Work required
Print the records below exactly, with no pictures.
_ _ _ _ _
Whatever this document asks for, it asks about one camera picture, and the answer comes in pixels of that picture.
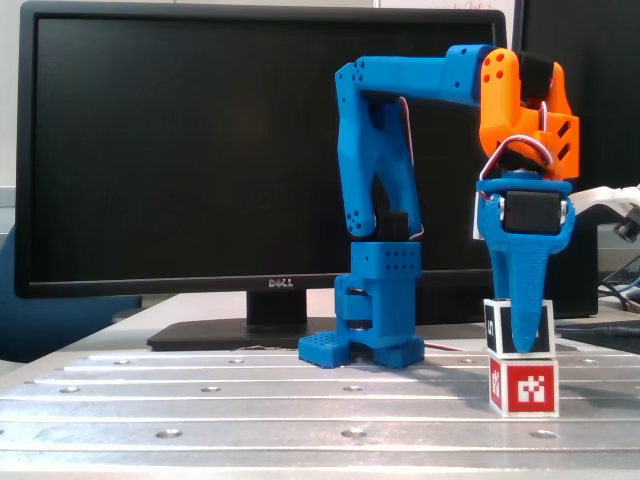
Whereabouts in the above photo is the black cube with white marker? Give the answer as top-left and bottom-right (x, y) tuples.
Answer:
(482, 297), (556, 360)

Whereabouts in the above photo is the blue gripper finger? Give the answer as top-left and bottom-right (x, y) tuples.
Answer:
(477, 192), (577, 356)

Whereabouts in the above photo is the plain black monitor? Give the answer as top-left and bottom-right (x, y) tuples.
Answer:
(517, 0), (640, 319)

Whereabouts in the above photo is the red cube with white marker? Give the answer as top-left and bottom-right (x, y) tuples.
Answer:
(487, 355), (560, 419)

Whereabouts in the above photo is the red white wrist servo cable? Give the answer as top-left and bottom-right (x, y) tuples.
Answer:
(478, 98), (557, 182)

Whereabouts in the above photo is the red white upper-arm servo cable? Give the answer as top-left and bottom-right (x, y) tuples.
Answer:
(397, 94), (426, 244)

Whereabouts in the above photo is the black desk cable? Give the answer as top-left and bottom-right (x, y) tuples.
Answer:
(598, 277), (640, 314)

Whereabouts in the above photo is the black Dell monitor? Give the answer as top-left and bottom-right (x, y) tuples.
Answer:
(13, 0), (507, 352)

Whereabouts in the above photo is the blue gripper body black servo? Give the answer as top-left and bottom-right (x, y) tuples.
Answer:
(474, 176), (574, 237)

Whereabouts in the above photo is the aluminium slotted base plate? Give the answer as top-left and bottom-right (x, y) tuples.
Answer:
(0, 347), (640, 471)
_ _ _ _ _
Response for this exercise
Whatever this document asks for, it asks about one camera picture, and the answer comes in pixels of that picture.
Whereabouts in the above photo is the black cube with white marker? Give the answer as top-left and bottom-right (x, y) tuples.
Answer:
(482, 297), (556, 360)

Whereabouts in the above photo is the blue gripper finger? Give the answer as top-left and bottom-right (x, y) tuples.
Answer:
(477, 192), (577, 356)

Whereabouts in the above photo is the plain black monitor? Give the answer as top-left and bottom-right (x, y) tuples.
Answer:
(517, 0), (640, 319)

Whereabouts in the above photo is the red cube with white marker? Give the answer as top-left and bottom-right (x, y) tuples.
Answer:
(487, 355), (560, 419)

Whereabouts in the above photo is the red white wrist servo cable? Give the answer as top-left and bottom-right (x, y) tuples.
Answer:
(478, 98), (557, 182)

Whereabouts in the above photo is the red white upper-arm servo cable? Give the answer as top-left and bottom-right (x, y) tuples.
Answer:
(397, 94), (426, 244)

Whereabouts in the above photo is the black desk cable? Give the answer as top-left and bottom-right (x, y) tuples.
Answer:
(598, 277), (640, 314)

Whereabouts in the above photo is the black Dell monitor? Give the answer as top-left and bottom-right (x, y) tuples.
Answer:
(13, 0), (507, 352)

Whereabouts in the above photo is the blue gripper body black servo? Give the answer as top-left and bottom-right (x, y) tuples.
Answer:
(474, 176), (574, 237)

Whereabouts in the above photo is the aluminium slotted base plate? Give the answer as top-left and bottom-right (x, y) tuples.
Answer:
(0, 347), (640, 471)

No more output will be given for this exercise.